Instructions for the task
From the entries below, pull out each line where "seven" appears.

─── Records for the exercise ───

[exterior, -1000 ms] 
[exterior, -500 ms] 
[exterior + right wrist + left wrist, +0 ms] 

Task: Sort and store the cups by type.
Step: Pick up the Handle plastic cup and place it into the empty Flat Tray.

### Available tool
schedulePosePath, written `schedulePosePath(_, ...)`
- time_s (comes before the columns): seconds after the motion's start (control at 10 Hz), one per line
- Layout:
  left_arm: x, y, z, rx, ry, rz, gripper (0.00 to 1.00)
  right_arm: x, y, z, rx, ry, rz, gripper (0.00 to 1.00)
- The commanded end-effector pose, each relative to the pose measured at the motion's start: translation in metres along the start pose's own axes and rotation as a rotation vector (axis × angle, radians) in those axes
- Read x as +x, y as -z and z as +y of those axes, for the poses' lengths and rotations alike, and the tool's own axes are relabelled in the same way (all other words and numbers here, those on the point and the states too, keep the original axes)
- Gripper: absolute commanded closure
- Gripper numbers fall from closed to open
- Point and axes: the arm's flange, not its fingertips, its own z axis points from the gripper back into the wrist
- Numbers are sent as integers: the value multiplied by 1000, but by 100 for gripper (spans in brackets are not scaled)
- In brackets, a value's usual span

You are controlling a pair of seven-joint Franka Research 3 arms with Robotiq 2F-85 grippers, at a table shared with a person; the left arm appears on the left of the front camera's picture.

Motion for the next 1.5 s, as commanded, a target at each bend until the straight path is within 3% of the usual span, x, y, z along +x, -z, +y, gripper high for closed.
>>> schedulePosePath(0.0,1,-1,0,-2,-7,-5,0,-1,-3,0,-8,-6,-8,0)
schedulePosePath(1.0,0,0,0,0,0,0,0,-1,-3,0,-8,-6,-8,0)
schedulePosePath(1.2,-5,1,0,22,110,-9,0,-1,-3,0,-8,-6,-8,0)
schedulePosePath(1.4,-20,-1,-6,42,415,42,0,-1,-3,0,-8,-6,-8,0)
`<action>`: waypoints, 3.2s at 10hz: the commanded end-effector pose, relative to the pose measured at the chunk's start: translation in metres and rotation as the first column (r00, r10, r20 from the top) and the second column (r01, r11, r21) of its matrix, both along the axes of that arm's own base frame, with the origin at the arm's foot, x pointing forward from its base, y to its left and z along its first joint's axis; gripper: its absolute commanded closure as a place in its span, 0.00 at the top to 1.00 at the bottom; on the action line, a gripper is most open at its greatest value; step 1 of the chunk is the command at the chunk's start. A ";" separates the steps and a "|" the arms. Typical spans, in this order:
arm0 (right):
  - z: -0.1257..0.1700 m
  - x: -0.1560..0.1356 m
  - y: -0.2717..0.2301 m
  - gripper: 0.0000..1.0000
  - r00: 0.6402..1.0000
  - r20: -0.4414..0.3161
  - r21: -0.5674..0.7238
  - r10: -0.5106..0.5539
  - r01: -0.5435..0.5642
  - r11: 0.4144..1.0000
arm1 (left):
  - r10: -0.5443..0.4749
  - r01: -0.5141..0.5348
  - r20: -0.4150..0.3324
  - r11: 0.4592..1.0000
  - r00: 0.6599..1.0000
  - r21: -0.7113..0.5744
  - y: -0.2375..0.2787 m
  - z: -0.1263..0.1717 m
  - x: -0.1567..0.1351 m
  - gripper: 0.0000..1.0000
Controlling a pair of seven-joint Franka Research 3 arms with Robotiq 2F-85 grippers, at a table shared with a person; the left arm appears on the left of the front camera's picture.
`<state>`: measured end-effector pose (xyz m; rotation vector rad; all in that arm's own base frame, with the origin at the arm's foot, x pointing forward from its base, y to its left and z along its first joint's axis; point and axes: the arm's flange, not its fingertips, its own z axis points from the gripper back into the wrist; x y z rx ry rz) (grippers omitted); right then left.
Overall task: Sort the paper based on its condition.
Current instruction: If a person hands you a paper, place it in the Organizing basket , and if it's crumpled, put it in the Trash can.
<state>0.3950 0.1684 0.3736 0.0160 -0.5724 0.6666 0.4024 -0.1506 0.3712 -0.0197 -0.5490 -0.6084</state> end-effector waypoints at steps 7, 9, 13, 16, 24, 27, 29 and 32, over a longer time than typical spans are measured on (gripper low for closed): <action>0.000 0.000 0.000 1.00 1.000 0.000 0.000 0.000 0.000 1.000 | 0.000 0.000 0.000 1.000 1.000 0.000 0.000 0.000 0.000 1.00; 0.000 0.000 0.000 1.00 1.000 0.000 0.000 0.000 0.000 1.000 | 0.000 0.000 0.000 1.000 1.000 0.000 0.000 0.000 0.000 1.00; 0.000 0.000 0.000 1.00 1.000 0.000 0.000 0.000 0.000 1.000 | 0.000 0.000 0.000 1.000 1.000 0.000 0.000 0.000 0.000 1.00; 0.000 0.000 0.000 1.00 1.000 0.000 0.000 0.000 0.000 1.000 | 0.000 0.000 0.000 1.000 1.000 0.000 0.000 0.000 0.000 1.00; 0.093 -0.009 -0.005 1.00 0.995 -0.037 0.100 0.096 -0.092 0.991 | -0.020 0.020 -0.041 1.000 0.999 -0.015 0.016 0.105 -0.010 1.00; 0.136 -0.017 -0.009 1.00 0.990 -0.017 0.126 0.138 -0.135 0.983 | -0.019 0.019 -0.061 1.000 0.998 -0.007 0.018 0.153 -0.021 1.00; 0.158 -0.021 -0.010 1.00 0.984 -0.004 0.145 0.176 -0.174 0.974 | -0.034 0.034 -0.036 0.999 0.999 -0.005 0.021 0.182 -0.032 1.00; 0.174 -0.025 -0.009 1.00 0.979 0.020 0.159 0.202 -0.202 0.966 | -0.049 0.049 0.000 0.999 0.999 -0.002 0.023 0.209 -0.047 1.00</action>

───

Solution below
You are controlling a pair of seven-joint Franka Research 3 arms with Robotiq 2F-85 grippers, at a table shared with a person; the left arm appears on the left of the front camera's picture.
Controlling a pair of seven-joint Franka Research 3 arms with Robotiq 2F-85 grippers, at a table shared with a person; the left arm appears on the left of the front camera's picture.

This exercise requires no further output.